Given Ming’s current track record with traveling, I was not looking forward to the 14 hour flight over the ocean.  During our week in Guangzhou, Ming had taken a liking to Courtney and did not want anything to do with me.  So Courtney carried Ming through the airport in a front pack – Ming did not cry and Courtney was exhausted by the time we reached the plane!  Ming did not like seat belts and struggled continually trying to get out of it.  I ended up giving her some Tylenol and she calmed down.  Once we were in the air and could loosen the seat belt, she went right to sleep and slept almost the entire 14 hours!

We landed in LA around 7 PM and made it through customs and immigration without any issues.  We had hotel accommodations in LA and were settled in by 9 PM.  Ming loved McDonald’s French Fries and there was a McDonald’s near the hotel.  She filled her stomach and then both of the girls were asleep by 9:30.  They slept until 3 AM and then both were wide awake!  It was all I could do to try to keep them quiet until 6 AM – our flight left at 11 so we had plenty of time to have breakfast, shower and get the taxi to the airport.
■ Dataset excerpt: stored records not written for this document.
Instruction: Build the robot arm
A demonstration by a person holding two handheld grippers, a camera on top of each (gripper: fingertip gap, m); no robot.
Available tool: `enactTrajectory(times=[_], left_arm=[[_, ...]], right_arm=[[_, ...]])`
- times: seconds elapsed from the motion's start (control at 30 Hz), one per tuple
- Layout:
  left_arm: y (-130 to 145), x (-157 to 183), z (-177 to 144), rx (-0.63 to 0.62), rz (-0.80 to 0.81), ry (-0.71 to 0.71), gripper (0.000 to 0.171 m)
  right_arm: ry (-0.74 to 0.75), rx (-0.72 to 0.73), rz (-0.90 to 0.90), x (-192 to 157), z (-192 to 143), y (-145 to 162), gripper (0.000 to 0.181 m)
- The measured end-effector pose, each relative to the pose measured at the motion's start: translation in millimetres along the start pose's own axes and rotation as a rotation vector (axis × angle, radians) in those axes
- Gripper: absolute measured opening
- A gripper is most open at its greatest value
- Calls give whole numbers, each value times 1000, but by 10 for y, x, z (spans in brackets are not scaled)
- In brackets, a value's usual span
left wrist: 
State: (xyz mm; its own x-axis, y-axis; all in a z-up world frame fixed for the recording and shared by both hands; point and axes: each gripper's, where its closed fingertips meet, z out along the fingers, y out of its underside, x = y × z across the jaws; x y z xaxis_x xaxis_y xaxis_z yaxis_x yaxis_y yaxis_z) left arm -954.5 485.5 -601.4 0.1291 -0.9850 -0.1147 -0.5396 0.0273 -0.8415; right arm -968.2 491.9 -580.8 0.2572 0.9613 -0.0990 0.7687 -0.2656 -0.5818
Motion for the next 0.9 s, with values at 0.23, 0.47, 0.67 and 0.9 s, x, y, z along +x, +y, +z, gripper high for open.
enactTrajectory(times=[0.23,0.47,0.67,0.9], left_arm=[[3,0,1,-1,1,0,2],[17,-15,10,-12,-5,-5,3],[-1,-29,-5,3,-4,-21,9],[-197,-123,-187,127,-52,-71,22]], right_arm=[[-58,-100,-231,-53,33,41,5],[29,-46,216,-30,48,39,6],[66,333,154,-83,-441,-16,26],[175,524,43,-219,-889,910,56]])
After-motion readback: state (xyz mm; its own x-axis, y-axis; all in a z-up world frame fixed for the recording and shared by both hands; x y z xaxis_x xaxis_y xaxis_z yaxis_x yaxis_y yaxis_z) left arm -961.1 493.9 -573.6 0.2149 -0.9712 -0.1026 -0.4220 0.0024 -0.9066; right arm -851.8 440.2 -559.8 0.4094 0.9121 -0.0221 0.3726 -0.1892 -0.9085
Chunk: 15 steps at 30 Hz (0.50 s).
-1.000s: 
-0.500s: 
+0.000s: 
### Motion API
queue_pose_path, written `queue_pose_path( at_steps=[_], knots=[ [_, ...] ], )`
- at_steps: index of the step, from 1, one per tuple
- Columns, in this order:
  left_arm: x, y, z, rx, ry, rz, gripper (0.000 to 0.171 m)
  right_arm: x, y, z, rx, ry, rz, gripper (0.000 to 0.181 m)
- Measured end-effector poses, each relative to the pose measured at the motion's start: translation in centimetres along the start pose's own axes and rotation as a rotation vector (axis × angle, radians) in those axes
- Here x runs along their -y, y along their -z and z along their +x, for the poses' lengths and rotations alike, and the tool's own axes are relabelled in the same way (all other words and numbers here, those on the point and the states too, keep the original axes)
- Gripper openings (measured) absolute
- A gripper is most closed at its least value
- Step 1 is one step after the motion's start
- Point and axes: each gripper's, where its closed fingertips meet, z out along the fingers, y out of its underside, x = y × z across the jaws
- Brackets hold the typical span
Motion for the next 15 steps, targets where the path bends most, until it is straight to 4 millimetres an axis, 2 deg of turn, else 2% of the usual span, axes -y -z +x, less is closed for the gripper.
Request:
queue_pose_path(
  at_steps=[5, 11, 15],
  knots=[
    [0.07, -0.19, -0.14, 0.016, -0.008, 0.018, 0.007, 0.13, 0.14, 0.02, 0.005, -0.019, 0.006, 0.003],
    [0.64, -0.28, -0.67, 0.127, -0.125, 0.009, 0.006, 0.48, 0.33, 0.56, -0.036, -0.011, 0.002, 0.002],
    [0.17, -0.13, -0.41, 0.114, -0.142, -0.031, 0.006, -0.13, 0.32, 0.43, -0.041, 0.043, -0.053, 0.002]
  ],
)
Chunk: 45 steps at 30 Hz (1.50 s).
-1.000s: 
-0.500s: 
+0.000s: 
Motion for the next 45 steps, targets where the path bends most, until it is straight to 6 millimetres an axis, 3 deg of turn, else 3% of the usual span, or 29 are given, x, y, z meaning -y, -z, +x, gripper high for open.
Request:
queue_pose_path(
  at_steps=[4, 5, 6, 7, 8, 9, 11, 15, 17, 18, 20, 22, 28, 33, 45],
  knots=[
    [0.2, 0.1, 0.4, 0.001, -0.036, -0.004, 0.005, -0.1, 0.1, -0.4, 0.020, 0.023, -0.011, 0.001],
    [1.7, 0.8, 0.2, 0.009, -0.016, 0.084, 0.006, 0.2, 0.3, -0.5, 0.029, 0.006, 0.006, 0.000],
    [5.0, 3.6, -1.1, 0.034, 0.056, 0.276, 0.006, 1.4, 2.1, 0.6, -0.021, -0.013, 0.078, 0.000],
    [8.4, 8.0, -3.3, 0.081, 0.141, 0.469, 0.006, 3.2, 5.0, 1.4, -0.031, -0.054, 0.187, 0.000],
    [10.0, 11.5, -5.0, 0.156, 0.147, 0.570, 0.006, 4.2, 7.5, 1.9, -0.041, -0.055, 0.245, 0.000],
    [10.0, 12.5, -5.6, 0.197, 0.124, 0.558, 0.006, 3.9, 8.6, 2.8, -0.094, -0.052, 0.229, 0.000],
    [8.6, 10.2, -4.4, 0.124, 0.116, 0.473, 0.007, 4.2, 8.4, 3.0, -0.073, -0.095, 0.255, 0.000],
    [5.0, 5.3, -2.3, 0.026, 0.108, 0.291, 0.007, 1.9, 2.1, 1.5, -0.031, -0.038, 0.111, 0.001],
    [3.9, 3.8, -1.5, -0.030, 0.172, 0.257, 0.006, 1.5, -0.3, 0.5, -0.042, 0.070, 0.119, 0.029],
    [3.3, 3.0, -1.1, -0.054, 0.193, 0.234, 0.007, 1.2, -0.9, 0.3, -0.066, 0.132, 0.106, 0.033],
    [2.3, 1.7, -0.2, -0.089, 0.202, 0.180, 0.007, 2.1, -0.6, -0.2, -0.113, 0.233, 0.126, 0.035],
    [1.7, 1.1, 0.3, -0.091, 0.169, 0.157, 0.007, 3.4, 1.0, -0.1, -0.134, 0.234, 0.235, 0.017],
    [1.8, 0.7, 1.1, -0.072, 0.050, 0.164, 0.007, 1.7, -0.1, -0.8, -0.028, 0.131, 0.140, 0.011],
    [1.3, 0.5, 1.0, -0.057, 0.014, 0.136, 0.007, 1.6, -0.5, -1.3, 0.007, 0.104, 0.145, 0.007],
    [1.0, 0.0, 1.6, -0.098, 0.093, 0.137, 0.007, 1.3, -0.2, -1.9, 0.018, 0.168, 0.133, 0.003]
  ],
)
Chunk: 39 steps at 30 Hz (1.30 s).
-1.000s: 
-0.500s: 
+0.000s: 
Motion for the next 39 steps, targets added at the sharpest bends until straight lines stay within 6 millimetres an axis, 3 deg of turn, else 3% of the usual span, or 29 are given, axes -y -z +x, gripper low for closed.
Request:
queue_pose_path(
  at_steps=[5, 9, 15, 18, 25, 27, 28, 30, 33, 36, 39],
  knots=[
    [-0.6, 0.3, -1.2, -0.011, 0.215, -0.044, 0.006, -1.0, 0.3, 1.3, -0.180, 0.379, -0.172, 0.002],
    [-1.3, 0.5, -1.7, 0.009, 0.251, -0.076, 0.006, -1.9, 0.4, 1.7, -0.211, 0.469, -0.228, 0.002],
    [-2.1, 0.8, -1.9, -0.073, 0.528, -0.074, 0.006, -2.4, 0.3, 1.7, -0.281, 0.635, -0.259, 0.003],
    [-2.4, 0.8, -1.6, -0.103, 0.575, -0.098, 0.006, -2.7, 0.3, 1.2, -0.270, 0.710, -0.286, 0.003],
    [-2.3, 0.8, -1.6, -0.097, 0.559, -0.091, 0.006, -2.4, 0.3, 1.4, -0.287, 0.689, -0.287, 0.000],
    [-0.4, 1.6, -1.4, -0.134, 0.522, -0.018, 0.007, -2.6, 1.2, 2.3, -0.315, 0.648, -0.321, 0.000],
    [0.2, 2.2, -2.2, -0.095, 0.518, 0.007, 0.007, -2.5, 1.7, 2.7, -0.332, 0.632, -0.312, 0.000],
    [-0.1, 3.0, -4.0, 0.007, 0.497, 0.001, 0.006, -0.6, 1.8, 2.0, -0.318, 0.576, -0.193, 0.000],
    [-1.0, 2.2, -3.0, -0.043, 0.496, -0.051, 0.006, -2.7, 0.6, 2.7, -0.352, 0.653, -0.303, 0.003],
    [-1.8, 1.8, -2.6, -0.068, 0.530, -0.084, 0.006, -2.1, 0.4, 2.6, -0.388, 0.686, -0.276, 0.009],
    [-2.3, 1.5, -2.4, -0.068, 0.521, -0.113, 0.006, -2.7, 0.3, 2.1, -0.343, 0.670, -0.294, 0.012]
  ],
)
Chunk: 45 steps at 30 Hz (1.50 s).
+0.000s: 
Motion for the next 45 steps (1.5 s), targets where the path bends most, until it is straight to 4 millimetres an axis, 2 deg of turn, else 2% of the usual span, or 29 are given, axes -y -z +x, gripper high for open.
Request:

It was a quiet flight home as both girls slept.  We were delayed in Denver but made it home by 7 PM after a very long day.  Once we landed, Gary and the boys met us in baggage claim.  I had taken pictures of Gary and the boys to China and showed them to Ming every day.  She seemed to recognize them when they met us and as you watched her you could see a physical “settling” as she seemed to take immediately to the male contingent that met us as the airport.  It was a very loud ride home.

Ming now goes by the name Giovanna Hua Ming –

Giovanna means Gracious gift from God

Hua is China

Ming means bright or intelligent.

She is our gracious gift of God from China and she is very bright.

Once she got “home” she has never looked back.  She has endured many surgeries and has thrived.  We are thankful to God for working out so many details.  We are thankful to all who prayed us through the 18 months of paperwork, waiting and traveling to bring this precious child into our family.